What the task asks = Lines holding the string "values" in the listing below are to be copied.

━━━━━━━━━━━━━━━━━━━━━━━━━━━━━━

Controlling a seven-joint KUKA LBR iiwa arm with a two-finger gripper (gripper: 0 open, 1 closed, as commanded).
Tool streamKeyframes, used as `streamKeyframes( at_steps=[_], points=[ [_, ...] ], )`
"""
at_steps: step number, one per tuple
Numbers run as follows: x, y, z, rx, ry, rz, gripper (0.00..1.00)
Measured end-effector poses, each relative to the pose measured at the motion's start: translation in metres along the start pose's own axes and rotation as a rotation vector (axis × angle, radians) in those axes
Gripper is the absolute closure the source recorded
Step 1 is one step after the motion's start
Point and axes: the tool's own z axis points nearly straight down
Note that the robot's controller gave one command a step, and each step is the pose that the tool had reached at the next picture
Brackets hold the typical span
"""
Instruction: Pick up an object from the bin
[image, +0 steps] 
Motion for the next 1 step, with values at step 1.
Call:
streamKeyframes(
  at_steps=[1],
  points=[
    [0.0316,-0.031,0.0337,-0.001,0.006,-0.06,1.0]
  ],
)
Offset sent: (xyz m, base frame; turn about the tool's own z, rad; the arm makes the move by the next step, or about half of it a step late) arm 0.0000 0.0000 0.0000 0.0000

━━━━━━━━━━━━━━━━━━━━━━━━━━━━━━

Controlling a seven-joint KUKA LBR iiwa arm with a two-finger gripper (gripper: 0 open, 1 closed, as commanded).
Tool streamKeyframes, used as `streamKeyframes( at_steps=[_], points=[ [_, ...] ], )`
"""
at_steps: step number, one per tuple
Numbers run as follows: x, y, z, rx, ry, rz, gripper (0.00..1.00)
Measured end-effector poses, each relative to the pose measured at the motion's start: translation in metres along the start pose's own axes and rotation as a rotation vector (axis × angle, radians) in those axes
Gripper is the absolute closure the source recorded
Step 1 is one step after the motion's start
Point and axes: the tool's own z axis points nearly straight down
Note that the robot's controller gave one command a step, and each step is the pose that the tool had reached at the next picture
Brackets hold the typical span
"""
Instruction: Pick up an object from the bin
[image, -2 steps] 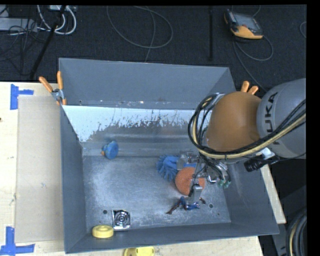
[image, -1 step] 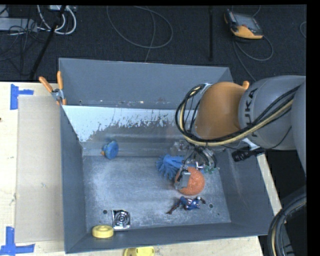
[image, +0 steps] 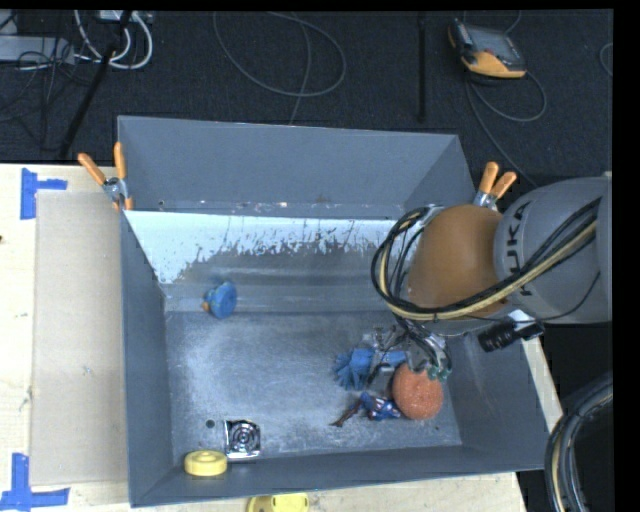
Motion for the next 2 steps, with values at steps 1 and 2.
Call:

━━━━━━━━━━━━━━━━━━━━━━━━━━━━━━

Result of the task =
Motion for the next 1 step, with values at step 1.
Motion for the next 2 steps, with values at steps 1 and 2.

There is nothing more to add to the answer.